Exercise:
Below are records to be transcribed exactly; any pictures should be left out.
━━━━━━
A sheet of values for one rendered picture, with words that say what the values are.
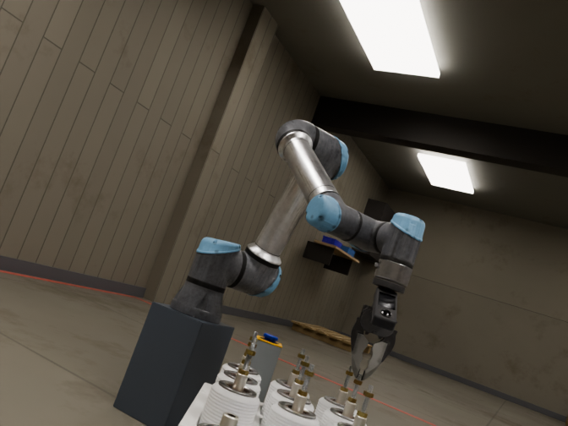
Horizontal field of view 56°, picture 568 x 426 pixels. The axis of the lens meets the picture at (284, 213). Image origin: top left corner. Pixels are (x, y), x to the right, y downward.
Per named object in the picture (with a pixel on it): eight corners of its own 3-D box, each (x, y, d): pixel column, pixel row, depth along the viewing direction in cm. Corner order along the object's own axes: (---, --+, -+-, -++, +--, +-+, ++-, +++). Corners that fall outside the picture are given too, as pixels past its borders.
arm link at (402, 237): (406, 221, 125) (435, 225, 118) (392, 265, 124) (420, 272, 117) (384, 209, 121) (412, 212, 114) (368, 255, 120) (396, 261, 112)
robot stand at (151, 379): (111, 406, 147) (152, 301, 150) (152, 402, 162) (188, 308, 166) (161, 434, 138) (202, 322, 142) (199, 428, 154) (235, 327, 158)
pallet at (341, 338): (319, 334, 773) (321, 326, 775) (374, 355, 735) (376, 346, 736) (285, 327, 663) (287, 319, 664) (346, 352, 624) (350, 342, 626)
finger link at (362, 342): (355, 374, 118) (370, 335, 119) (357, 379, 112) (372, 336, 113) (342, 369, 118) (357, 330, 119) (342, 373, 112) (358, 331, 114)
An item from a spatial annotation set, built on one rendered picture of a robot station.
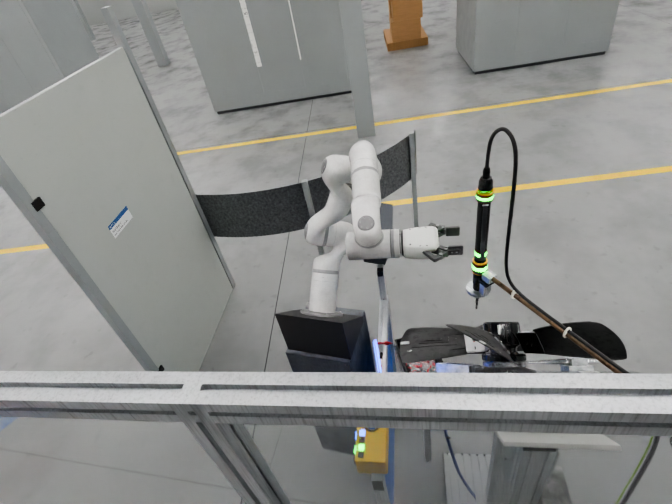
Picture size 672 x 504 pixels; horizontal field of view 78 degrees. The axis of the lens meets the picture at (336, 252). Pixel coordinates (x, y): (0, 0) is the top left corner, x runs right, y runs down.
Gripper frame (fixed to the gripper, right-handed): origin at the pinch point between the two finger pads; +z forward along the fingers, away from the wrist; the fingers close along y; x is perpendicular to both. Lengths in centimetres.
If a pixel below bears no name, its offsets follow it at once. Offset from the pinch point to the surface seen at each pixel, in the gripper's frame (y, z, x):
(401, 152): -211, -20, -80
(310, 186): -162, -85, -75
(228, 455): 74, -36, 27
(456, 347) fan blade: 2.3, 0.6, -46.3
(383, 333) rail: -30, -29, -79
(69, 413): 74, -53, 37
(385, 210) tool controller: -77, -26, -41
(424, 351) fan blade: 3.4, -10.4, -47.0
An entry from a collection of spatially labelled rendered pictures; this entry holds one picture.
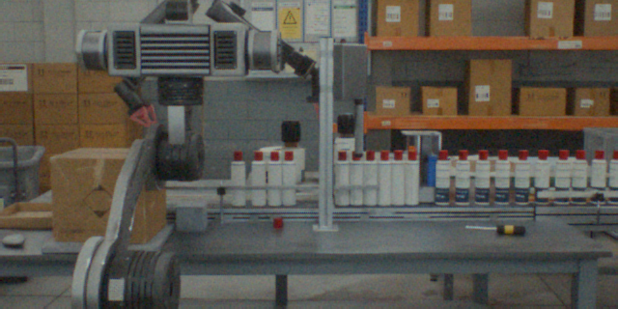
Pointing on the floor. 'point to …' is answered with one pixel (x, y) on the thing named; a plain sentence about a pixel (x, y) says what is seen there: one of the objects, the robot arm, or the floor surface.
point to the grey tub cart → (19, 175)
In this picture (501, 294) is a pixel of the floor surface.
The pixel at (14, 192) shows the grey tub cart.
━━━━━━
Task result:
A sheet of values for one rendered picture, with words that say what the values are.
Horizontal field of view 56°, picture 568 x 426 pixels. The axis of the lens meets the picture at (284, 213). Image origin: top left corner. Pixels are (x, y), x to the right, y downward.
Per named object in the picture (with a pixel on it): eight corners of its own 3-D box, each (x, y, d): pixel column, pixel row, depth along the viewing direction in cm. Corner order along the object's own axes: (---, --+, -+-, -++, +--, +-+, ++-, +++). Corners that fall outside the picture are given too, as pixels past its borders.
arm link at (402, 237): (406, 221, 125) (435, 225, 118) (392, 265, 124) (420, 272, 117) (384, 209, 121) (412, 212, 114) (368, 255, 120) (396, 261, 112)
robot stand at (151, 379): (111, 406, 147) (152, 301, 150) (152, 402, 162) (188, 308, 166) (161, 434, 138) (202, 322, 142) (199, 428, 154) (235, 327, 158)
pallet at (341, 338): (319, 334, 773) (321, 326, 775) (374, 355, 735) (376, 346, 736) (285, 327, 663) (287, 319, 664) (346, 352, 624) (350, 342, 626)
finger link at (362, 342): (355, 374, 118) (370, 335, 119) (357, 379, 112) (372, 336, 113) (342, 369, 118) (357, 330, 119) (342, 373, 112) (358, 331, 114)
An item from a spatial annotation set, built on one rendered picture of a robot station.
Picture size 672 x 504 pixels; horizontal field of view 78 degrees. The axis of the lens meets the picture at (336, 252). Pixel coordinates (x, y): (0, 0) is the top left corner, x runs right, y runs down.
Gripper frame (fixed to the gripper, right-handed): origin at the pinch point between the two finger pads; +z forward along the fingers, away from the wrist; the fingers close along y; x is perpendicular to both. Lengths in centimetres.
If a pixel below bears no name, its offsets follow it at once. Offset from the pinch point to the surface seen at each pixel, in the gripper's frame (y, z, x):
(401, 152): -211, -20, -80
(310, 186): -162, -85, -75
(228, 455): 74, -36, 27
(456, 347) fan blade: 2.3, 0.6, -46.3
(383, 333) rail: -30, -29, -79
(69, 413): 74, -53, 37
(385, 210) tool controller: -77, -26, -41
(424, 351) fan blade: 3.4, -10.4, -47.0
An entry from a collection of spatially labelled rendered pictures; this entry holds one picture.
Pointing on the floor. 'point to …' is answered with one pixel (x, y) on the thing named; a plain sentence about a pixel (x, y) says what is seen there: one of the objects, the robot arm, or the floor surface.
point to the grey tub cart → (19, 175)
In this picture (501, 294) is a pixel of the floor surface.
The pixel at (14, 192) shows the grey tub cart.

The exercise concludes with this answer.